Font Size
Line Height

Page 25 of Lies That Blemish (The Ember War #3)

Aisling

When the steel ball dropped into the trees, based on what Kohen said, I’d expected an explosion in the distance and a crater, but I hadn’t been prepared for the carnage that followed.

The force of the blast instantly blew the steel doors open, and everyone standing in front of them was knocked backward. Including me.

My elbow hit the ground first, a sharp pain shooting up my arm, and I cried out. Maxim half fell on top of me, worsening the force put on my arm. My ears rang as the blast reached us; the force of its power was like I’d been slapped in the face.

That far off? How? Nothing I’d seen in my life was that powerful. Not even the explosive we dropped on the Red Palace. I peered around the room in a daze, and my gaze landed on Whitney. She was staring out at the massive crater that had formed in the woods, the size of a city. Broken trees formed concentric circles around it all the way to the building we were in. A huge mushroom cloud of dust rose up from where the weapon had been dropped.

Tears fell down her face. Her words came back to haunt me now.

Having a weapon of this level of destruction is contrary to the ongoing survival of humanity.

Whitney was right. One of these bombs could wipe out hundreds of thousands in a highly populated city. Of my city. Riverine . My gaze then flicked to Maxim, who was staring out at the carnage with pure joy, and my stomach dropped. He looked like a proud father watching his child take their first few steps.

Bile rose in my throat; my elbow pinged with fresh pain. Some of the soldiers began clapping and whooping, and Maxim stood. He faced each one, chin high and proud as I struggled to sit up. Something was wrong with my elbow, and my ears were still ringing.

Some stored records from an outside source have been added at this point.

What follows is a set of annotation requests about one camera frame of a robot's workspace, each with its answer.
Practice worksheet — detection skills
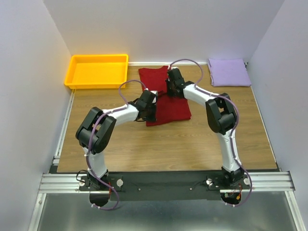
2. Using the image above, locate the red t shirt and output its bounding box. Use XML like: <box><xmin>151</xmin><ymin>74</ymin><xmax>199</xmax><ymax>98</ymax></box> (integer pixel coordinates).
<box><xmin>138</xmin><ymin>66</ymin><xmax>192</xmax><ymax>127</ymax></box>

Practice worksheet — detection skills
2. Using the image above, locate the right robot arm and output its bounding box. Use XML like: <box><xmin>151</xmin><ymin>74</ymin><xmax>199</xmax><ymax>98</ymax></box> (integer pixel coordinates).
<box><xmin>166</xmin><ymin>68</ymin><xmax>244</xmax><ymax>189</ymax></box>

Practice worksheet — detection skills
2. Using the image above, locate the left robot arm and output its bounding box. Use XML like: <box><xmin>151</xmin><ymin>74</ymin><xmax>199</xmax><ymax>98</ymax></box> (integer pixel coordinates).
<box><xmin>76</xmin><ymin>89</ymin><xmax>158</xmax><ymax>190</ymax></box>

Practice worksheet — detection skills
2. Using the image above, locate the folded lavender t shirt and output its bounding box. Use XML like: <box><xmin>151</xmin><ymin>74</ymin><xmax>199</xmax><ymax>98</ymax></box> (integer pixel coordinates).
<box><xmin>208</xmin><ymin>59</ymin><xmax>251</xmax><ymax>87</ymax></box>

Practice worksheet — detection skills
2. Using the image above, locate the yellow plastic bin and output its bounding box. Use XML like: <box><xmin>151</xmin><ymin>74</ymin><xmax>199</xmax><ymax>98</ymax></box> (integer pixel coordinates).
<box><xmin>64</xmin><ymin>54</ymin><xmax>128</xmax><ymax>90</ymax></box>

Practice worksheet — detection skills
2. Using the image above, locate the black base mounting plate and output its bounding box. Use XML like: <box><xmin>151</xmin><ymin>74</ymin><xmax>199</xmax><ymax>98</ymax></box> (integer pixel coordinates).
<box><xmin>79</xmin><ymin>170</ymin><xmax>250</xmax><ymax>201</ymax></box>

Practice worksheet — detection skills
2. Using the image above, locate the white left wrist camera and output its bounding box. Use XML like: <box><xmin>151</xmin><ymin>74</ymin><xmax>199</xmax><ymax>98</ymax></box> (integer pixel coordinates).
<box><xmin>144</xmin><ymin>88</ymin><xmax>158</xmax><ymax>103</ymax></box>

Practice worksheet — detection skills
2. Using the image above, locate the aluminium frame rail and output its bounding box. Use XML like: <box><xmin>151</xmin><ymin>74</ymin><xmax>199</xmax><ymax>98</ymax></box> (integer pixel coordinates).
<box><xmin>30</xmin><ymin>88</ymin><xmax>296</xmax><ymax>231</ymax></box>

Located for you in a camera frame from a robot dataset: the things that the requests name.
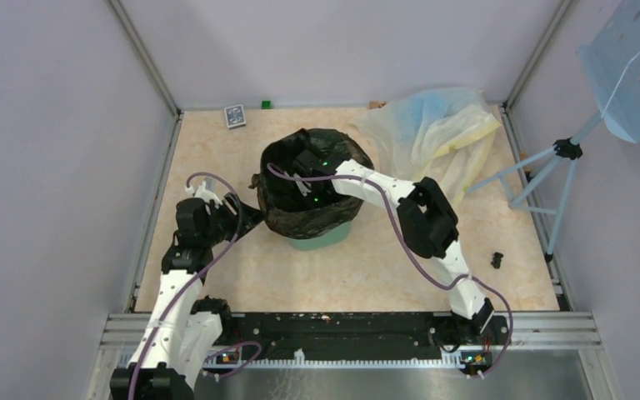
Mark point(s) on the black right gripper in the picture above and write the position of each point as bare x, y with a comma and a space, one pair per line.
310, 193

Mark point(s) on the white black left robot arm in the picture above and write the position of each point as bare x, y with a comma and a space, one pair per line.
183, 325

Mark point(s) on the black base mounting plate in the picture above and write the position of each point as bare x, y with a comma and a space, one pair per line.
337, 336

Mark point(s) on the white cable duct strip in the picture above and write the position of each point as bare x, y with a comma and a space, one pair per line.
450, 361

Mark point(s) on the translucent white plastic bag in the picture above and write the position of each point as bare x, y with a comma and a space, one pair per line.
445, 134

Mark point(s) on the light blue perforated panel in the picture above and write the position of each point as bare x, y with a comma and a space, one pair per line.
611, 62

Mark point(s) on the green plastic trash bin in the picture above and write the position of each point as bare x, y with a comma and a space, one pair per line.
329, 238

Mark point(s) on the light blue tripod stand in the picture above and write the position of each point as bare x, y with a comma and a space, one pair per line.
563, 150

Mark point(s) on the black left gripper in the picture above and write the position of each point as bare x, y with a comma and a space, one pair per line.
250, 217

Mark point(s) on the black trash bag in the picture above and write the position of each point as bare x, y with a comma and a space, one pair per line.
305, 210

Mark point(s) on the small black part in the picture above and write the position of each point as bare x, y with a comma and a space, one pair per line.
497, 258

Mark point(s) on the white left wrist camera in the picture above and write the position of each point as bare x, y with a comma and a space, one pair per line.
209, 193

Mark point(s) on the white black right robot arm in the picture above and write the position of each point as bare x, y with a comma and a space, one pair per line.
421, 216

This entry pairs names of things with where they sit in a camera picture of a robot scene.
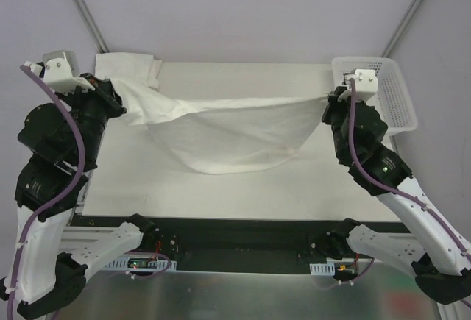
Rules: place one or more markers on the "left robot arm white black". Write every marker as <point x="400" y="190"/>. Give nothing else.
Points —
<point x="64" y="137"/>

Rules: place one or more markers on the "aluminium front rail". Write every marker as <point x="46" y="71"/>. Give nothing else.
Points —
<point x="78" y="237"/>

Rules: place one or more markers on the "aluminium frame post right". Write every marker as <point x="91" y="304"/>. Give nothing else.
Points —
<point x="402" y="28"/>

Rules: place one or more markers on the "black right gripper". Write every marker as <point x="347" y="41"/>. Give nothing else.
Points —
<point x="329" y="109"/>

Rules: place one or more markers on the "white slotted cable duct right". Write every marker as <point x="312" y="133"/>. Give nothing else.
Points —
<point x="331" y="268"/>

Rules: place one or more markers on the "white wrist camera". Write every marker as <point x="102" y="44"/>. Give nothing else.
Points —
<point x="366" y="84"/>
<point x="58" y="69"/>

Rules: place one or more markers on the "white plastic basket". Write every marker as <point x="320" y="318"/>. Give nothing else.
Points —
<point x="392" y="99"/>

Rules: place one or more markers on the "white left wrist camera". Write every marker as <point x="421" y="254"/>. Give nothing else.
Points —
<point x="58" y="69"/>

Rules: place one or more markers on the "folded white t shirt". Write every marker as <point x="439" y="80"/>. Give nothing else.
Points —
<point x="142" y="68"/>

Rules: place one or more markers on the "white t shirt red print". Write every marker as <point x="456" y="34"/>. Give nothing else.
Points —
<point x="222" y="136"/>

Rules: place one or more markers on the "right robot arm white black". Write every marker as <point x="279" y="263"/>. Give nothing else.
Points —
<point x="439" y="259"/>

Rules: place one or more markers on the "aluminium frame post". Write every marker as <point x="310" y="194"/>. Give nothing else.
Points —
<point x="91" y="25"/>
<point x="402" y="28"/>

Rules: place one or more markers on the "white slotted cable duct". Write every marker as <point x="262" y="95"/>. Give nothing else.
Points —
<point x="331" y="268"/>
<point x="142" y="264"/>

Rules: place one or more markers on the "white slotted cable duct left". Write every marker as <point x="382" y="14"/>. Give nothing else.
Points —
<point x="142" y="264"/>

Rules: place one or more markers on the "aluminium frame post left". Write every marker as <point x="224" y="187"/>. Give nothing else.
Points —
<point x="91" y="25"/>

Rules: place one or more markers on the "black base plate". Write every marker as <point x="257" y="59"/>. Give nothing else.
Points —
<point x="252" y="246"/>

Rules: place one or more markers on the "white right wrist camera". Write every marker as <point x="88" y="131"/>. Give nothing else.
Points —
<point x="366" y="84"/>

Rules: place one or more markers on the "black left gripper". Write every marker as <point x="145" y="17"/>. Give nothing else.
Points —
<point x="109" y="98"/>

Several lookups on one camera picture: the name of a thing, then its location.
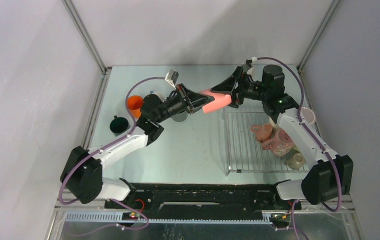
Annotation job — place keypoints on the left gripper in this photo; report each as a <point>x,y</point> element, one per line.
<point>192,99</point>

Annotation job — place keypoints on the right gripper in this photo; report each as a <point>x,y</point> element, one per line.
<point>227,87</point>

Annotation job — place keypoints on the orange mug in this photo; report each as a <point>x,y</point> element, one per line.
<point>134,104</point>

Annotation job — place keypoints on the dark green mug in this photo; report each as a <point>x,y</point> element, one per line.
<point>119,125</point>

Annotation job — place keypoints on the light blue mug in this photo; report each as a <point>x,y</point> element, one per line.
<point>159,94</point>

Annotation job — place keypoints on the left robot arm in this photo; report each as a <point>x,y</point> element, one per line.
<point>83,172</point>

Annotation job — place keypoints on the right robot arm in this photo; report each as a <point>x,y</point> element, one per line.
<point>330,174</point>

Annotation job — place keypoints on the grey black mug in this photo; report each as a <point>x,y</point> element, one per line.
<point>180,117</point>

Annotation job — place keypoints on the small pink cup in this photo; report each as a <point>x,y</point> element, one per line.
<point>262,132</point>

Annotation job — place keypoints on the cream cup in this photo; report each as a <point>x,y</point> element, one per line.
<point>273,124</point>

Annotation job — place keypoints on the pink patterned mug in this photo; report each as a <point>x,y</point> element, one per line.
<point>280,144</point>

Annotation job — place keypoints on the white lilac mug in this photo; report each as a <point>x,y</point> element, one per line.
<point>308,115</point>

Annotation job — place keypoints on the beige mug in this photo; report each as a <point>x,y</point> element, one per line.
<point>295,161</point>

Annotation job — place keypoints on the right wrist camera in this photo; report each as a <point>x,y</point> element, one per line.
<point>248,68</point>

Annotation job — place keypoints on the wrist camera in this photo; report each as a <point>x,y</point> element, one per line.
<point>172,77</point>
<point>248,68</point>

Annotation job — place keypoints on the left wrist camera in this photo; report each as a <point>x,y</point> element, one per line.
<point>172,77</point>

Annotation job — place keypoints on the wire dish rack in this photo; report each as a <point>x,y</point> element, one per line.
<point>244,152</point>

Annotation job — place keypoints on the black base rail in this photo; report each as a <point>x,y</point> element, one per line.
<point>207,201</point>

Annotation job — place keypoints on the grey cable duct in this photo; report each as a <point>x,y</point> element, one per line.
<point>123,217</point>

Maxim finally realized I hadn’t gotten up and peered down at me. “Are you injured, little pet?” he called down to me in a demeaning tone.

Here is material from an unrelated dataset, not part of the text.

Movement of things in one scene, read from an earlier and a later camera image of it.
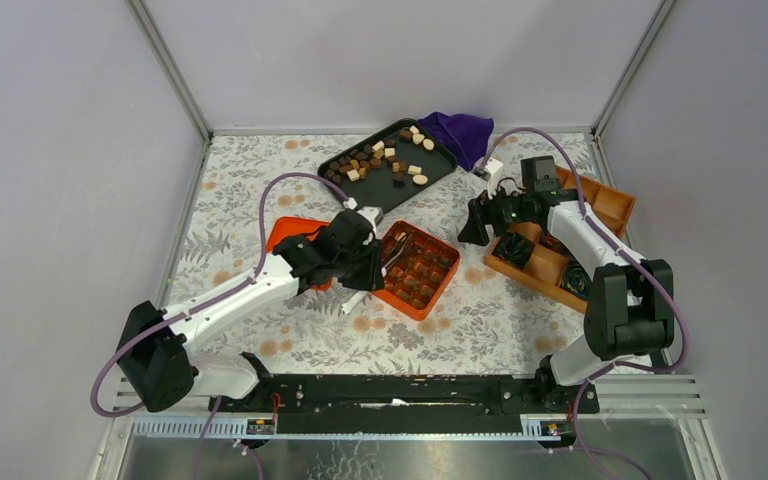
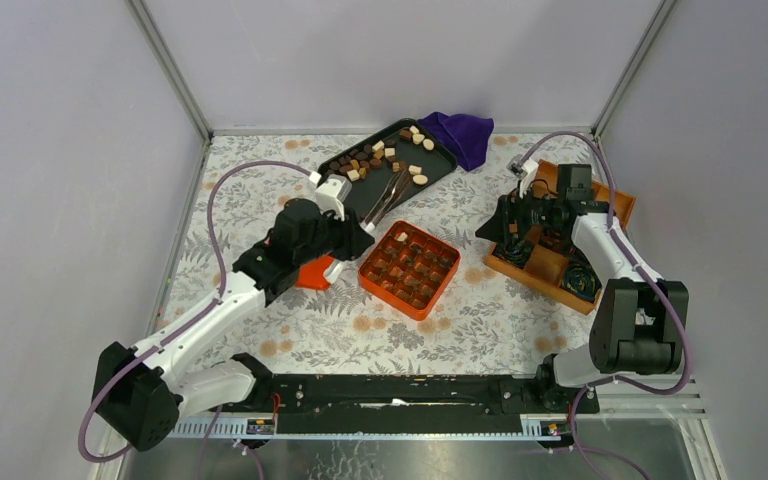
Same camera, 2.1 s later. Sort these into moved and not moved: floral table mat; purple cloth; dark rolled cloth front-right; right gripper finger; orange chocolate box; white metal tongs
Moved: right gripper finger; white metal tongs
Not moved: floral table mat; orange chocolate box; dark rolled cloth front-right; purple cloth

I glared up at him, holding my probably broken elbow to my chest. “I’m fine,” I growled, standing and swaying on my feet a little.

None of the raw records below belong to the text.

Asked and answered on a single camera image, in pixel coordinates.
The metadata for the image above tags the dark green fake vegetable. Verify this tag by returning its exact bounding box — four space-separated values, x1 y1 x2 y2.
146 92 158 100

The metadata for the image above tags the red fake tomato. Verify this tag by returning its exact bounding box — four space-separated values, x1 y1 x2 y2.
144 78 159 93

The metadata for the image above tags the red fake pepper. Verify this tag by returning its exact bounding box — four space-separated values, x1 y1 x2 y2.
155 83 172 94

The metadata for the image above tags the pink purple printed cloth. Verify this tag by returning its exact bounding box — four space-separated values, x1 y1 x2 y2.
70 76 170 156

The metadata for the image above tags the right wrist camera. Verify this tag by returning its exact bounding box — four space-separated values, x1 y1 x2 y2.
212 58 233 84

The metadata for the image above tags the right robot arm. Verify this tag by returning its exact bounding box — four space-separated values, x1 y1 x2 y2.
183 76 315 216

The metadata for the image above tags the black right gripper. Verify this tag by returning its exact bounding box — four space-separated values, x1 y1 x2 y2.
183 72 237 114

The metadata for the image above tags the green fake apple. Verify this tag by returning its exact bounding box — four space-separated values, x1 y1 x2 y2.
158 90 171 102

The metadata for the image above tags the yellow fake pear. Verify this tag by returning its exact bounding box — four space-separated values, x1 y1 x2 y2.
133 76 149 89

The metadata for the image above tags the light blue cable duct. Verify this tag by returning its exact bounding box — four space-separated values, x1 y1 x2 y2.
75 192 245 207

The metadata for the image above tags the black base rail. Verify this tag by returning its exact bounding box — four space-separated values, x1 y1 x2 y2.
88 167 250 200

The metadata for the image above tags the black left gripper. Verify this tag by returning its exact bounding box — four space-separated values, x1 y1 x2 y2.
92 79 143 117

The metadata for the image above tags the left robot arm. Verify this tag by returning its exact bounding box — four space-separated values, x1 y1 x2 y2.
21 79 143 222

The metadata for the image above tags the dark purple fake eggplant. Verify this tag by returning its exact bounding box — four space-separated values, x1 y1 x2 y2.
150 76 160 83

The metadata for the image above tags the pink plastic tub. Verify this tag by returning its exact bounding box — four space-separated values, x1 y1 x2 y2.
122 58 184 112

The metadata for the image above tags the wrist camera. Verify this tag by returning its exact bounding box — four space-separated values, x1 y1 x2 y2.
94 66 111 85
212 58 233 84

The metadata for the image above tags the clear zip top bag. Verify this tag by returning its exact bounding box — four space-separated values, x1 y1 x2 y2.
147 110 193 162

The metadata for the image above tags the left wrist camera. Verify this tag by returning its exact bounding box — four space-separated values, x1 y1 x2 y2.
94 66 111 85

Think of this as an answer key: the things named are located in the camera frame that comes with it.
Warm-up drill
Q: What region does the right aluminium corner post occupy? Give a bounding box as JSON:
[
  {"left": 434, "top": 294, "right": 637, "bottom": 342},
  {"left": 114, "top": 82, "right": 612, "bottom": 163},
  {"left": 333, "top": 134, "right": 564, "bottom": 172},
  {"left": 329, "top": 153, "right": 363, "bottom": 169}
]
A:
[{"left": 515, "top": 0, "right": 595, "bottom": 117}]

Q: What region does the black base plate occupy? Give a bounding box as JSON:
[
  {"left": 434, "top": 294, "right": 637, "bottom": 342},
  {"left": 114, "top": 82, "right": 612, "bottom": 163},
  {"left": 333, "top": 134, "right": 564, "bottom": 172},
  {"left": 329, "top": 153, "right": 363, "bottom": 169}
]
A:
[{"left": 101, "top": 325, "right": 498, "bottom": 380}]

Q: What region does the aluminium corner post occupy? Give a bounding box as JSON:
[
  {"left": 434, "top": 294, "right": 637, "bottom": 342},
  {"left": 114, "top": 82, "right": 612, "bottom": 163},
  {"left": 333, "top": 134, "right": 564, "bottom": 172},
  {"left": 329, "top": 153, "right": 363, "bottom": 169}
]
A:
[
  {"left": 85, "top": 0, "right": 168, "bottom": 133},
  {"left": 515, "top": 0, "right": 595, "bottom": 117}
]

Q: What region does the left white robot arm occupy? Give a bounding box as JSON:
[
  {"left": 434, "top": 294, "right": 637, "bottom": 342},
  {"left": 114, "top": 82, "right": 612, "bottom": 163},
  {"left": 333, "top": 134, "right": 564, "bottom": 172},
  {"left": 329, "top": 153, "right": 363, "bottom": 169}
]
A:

“She’s in pain,” Ricov said, and I glared at the giant oaf.

“Medic!” Maxim snapped his fingers, and someone ran to my side. Then Maxim and Ricov went over to speak to the professor who’d levitated the ball.

A female medic came over to me and set a bag down. “Can you straighten your arm?”

There was still chaos everywhere, people getting up and trying to lift fallen furniture. Ricov stood beside Maxim and the professor and Whitney… I noticed Whitney was scribbling feverishly on a piece of paper and glancing at Ricov and Maxim. With one hand, she wrote, and with the other, she dug into a cut that had opened on her arm.

What was she writing? I tried to extend my elbow, and a fresh wave of pain came over me, causing me to cry out.

Maxim peered back at me, and I gave him a little wave of apology, letting him know I was okay and hopefully keeping his attention away from Whitney.

Maxim went back to speaking to Ricov, and then Whitney stood, limping as she made her way over to me.

“Can you look at my ankle after you are done with her?” Whitney asked the medic, slipping something into my pocket.

I stayed eerily still, wanting so badly to read the note, but it wasn’t safe right now.

“Bone healer!” the female medic cried out loudly. A man who had a cut above his eyebrow ran over to me, and the female medic moved on to Whitney.

“Your elbow is broken.” The man’s accent was so thick I barely understood him.

I nodded. “Cast it. I’ll be fine.”

He shook his head. “I’ll fix.” He snapped his fingers, and a large red dragon appeared outside the blasted-open doors.

I wasn’t used to seeing so many Talanagi. They had them everywhere, and I was just now realizing it meant the Luskin people had way more powerful gifts than we did.

He was clearly a “bone healer,” which was so incredibly rare in Amersea. But people here didn’t seem fazed by it.

He guided me outside, and when I got within ten feet of Maxim, he broke away from the people he’d been talking to and came to stand at my side. “Don’t want you getting lost, little pet,” he told me with a grin.

I wondered if there was a physical proximity element to his magic, but my thoughts didn’t linger there too long.

I watched as the bone healer and his accompanying dragon creature healed my wound and noted it was very similar to Valor’s magic.

When he was done, he left, and then Maxim was there staring at the giant hole in the earth, far more destruction than anything I’d ever seen.

He turned to face me with absolute glee on his face. “With this, I can conquer not only Amersea but Imbria too.”

My greatest fear was that one day Luska would rule the world. And he was right: with this, he could.

“Let’s get home. We have a wedding to attend tomorrow,” Maxim told me and then began to walk. My legs moved against my will to follow him.

A wedding. Tomorrow. To Maxim Vlek. I could think of nothing worse.